# What you will do:
Return all lines in the data where the string "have" can be found.
■ ■ ■
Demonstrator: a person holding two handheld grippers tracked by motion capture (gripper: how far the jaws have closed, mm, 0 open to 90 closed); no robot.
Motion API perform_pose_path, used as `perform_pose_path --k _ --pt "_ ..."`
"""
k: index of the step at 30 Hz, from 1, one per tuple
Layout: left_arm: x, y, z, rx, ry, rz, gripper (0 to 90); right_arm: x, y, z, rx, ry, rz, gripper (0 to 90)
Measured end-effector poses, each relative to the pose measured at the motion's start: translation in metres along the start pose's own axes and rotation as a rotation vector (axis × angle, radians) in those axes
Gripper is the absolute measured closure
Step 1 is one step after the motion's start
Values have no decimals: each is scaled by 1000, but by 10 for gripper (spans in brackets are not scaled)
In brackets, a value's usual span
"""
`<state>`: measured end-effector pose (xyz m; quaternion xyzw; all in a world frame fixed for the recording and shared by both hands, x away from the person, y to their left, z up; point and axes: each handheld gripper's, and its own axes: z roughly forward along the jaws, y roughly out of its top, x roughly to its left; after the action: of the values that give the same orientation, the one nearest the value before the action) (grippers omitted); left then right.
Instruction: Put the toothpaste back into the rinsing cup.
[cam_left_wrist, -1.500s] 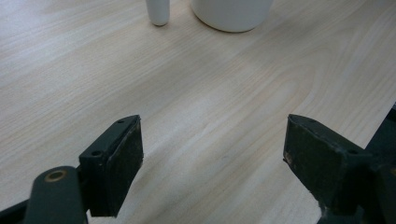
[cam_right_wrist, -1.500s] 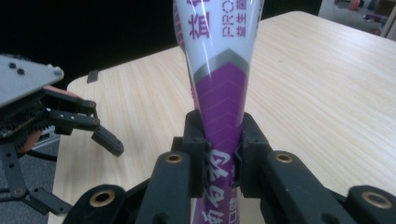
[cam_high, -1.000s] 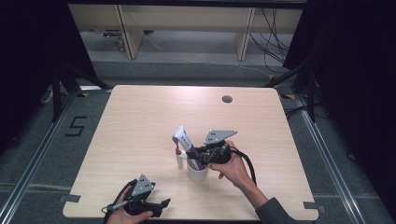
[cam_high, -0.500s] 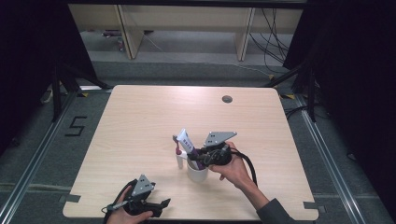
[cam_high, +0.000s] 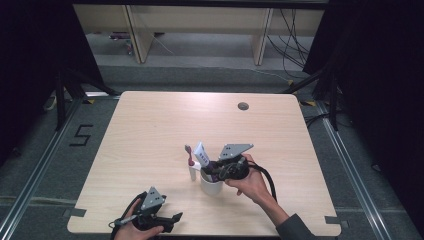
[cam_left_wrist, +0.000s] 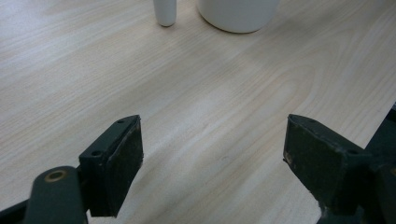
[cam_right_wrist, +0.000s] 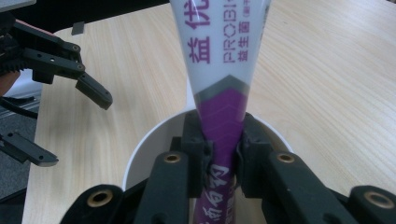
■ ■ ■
# Answer for the task:
Demonstrator: a person holding two handheld grippers tracked by motion capture (gripper: how far the jaws have closed, mm, 0 open to 90 closed); no robot.
Values have no decimals: each is scaled by 1000, but by 10 for gripper (spans in brackets are not scaled)

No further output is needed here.